GuideStar will still tell users upon request which nonprofits have SPLC hate group designations. Assisting in that effort is independent coder Tom MacWright, who built a Chrome extension that reinstates the SPLC hate group warning on all 46 flagged organizations.

Concerns over objectivity were also a factor in Guidestar’s call to remove the labels. After meeting with some of the flagged groups’ leaders, Harold said he’s not sure that all 46 of the nonprofits in question should be considered hate groups. “We didn't find all of their arguments convincing, but you meet people and you understand nuances you hadn't caught at first,” he said.

For example, he said an organization’s designation as a hate group could be based on language or statements from the past that have since been softened. Or, in another instance, an organization that reprinted a hateful statement from an individual not employed by them might argue that the hate group designation is unfair.

“It’s an indication that they keep unsavory company, but does it make them a hate group?” Harold said. “I didn’t come away thinking hate groups were angels by any sense, but the question of whether 100% of the 46 deserve the title ‘hate group’ — that’s a really hard question.”

One example Harold gave is the Center for Immigration Studies, the founder of which recently defended his organization from the label in a Washington Post op-ed. The group circulates an email newsletter which has included links to articles by white nationalists and Holocaust deniers, but does not itself support those agendas, Politifact found. Ultimately, Harold felt the designation was more subjective than he’d initially realized. “We’re all going to draw the line as to what’s a hate group in different ways,” he said.

Another factor in Harold’s decision to pull the labels was GuideStar’s desire to remain neutral.
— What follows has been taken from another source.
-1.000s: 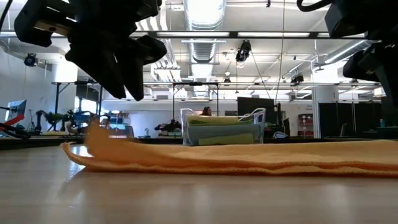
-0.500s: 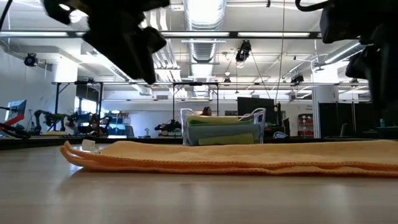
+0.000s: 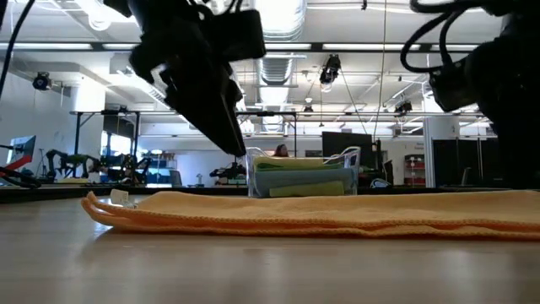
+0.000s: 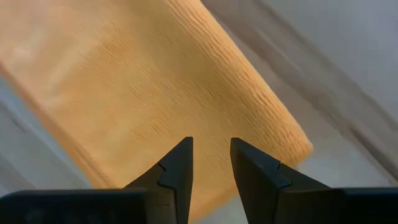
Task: Fold microfiber towels
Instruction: Fold the orange microfiber cloth
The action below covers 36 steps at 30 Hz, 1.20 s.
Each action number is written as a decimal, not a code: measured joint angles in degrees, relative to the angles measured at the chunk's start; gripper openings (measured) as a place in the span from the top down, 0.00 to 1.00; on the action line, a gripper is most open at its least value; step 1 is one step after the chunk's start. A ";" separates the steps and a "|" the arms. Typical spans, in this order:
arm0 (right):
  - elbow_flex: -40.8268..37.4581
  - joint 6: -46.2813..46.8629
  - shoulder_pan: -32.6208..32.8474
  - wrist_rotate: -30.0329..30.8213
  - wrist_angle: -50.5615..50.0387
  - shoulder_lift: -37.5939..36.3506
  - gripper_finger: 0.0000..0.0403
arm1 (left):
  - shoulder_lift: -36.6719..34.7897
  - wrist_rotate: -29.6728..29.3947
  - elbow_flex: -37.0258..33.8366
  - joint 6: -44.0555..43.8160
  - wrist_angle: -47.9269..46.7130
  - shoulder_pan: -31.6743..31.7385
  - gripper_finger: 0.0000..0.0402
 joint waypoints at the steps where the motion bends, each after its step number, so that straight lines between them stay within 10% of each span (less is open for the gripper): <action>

GuideStar has over 8 million individual users, and it could alienate many of them if they perceived it to be partisan. “We had the benefit of being seen as not engaged in the political polarization that I would argue is haunting our country right now,” said Harold. “We were proud of the fact that organizations across the political spectrum were engaged with GuideStar.”
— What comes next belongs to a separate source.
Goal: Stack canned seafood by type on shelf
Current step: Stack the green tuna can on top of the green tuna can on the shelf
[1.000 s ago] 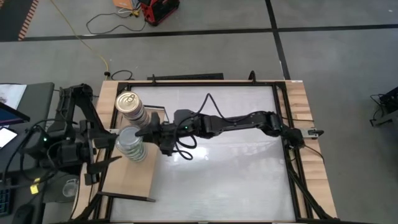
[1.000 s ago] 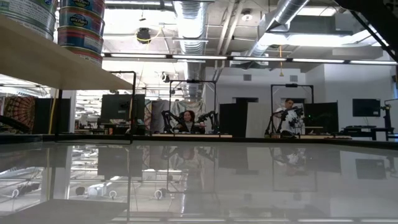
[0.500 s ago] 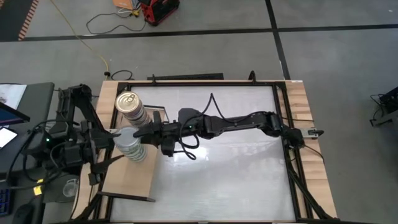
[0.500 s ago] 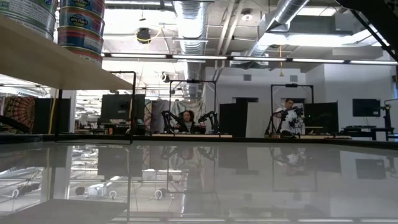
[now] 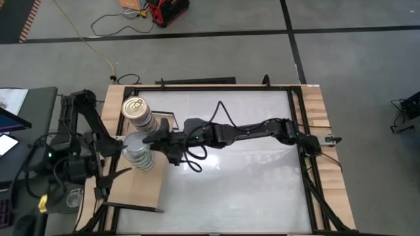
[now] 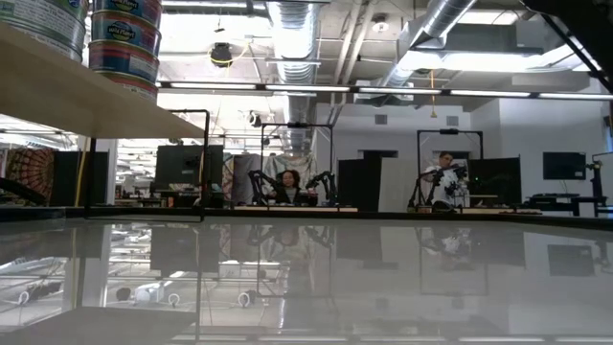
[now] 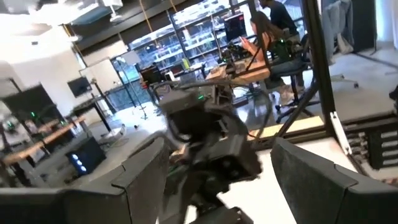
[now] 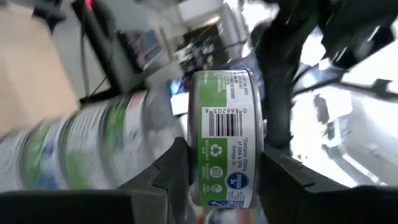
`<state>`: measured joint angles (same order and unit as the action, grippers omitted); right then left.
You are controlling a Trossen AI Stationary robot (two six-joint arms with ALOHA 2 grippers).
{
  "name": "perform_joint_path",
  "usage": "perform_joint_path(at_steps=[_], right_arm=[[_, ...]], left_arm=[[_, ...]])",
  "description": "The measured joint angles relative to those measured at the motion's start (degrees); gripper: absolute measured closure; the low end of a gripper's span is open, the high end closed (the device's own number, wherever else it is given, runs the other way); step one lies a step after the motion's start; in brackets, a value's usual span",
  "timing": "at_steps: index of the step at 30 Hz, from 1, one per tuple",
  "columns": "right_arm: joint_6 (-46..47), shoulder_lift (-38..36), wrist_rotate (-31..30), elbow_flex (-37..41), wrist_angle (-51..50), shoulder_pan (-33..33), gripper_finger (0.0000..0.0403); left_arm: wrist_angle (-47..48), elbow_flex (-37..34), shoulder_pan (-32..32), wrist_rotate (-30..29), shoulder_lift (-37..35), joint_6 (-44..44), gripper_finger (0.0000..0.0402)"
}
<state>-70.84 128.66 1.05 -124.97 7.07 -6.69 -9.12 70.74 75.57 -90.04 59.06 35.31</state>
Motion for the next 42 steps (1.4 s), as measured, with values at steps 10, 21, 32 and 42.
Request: perform_joint_path(at_steps=[10, 21, 32, 42], right_arm=[[2.47, 0.06, 1.61, 0.02, -2.59, 1.22, 0.0225], [3.79, 0.06, 5.31, 0.02, -2.12, 0.89, 0.0225], [7.86, 0.06, 5.76, 0.02, -2.43, 1.27, 0.0208], [8.4, 0.06, 5.78, 0.02, -2.12, 1.28, 0.0155]], left_arm=[[2.07, 0.0, 0.06, 0.02, 1.91, 0.23, 0.0129], [8.84, 0.0, 0.04, 0.01, 1.94, -4.65, 0.013], [17.18, 0.0, 0.06, 0.06, 1.95, -8.99, 0.0129], [20.97, 0.0, -0.59, 0.02, 1.93, -8.52, 0.0129]])
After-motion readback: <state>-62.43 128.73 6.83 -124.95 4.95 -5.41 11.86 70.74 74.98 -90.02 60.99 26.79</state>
Harold said the removal of the hate group labels is a temporary decision. GuideStar may reinstate the labels on some groups, especially if the SPLC is able to share more information with the public about why certain organizations are labeled as hate groups, and provide guidelines for how those organizations can expunge their records. The two groups are continuing to work together on the issue. “Removing the flags isn’t a final decision,” he said.